### COLLECTED DATA:
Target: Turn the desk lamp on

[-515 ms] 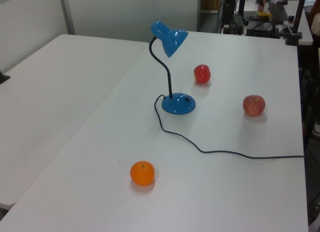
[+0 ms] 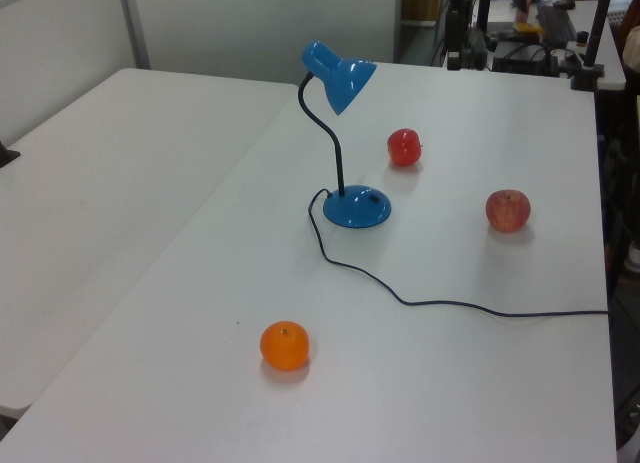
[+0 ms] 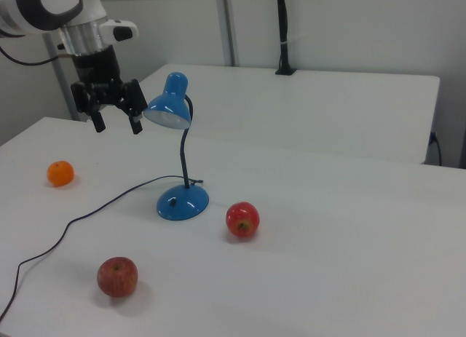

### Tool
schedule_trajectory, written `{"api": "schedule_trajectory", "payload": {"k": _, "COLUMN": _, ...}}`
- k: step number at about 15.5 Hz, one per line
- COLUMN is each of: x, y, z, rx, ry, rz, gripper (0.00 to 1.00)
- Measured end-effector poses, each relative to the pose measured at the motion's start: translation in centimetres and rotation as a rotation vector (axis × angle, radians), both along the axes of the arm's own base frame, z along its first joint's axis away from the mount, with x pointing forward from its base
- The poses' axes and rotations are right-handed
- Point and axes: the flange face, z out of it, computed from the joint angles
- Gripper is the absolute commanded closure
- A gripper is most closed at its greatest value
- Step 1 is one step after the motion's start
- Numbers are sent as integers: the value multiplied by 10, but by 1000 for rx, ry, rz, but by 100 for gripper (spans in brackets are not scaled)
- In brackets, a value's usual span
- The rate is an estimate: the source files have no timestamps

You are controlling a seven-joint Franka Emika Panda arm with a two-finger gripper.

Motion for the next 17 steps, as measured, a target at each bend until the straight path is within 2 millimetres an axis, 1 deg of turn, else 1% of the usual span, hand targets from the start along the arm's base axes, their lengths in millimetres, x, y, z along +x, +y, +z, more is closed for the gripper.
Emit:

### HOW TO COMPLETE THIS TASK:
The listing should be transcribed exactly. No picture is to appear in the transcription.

### EXERCISE OUTPUT:
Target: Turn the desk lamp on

[-515 ms] 
[+0 ms] 
[+0 ms] 

### Tool
schedule_trajectory, written `{"api": "schedule_trajectory", "payload": {"k": _, "COLUMN": _, ...}}`
- k: step number at about 15.5 Hz, one per line
- COLUMN is each of: x, y, z, rx, ry, rz, gripper (0.00 to 1.00)
- Measured end-effector poses, each relative to the pose measured at the motion's start: translation in centimetres and rotation as a rotation vector (axis × angle, radians), both along the axes of the arm's own base frame, z along its first joint's axis away from the mount, with x pointing forward from its base
- The poses' axes and rotations are right-handed
- Point and axes: the flange face, z out of it, computed from the joint angles
- Gripper is the absolute commanded closure
- A gripper is most closed at its greatest value
- Step 1 is one step after the motion's start
- Numbers are sent as integers: the value multiplied by 10, but by 1000 for rx, ry, rz, but by 100 for gripper (spans in brackets are not scaled)
- In brackets, a value's usual span
- The rate is an estimate: the source files have no timestamps

You are controlling a seven-joint Franka Emika Panda arm with a two-finger gripper.

Motion for the next 17 steps, as measured, a target at each bend until the straight path is within 2 millimetres an axis, 1 deg of turn, else 1% of the usual span, hand targets from the start along the arm's base axes, their lengths in millimetres, x, y, z along +x, +y, +z, more is closed for the gripper.
Emit:

The answer requires no additions.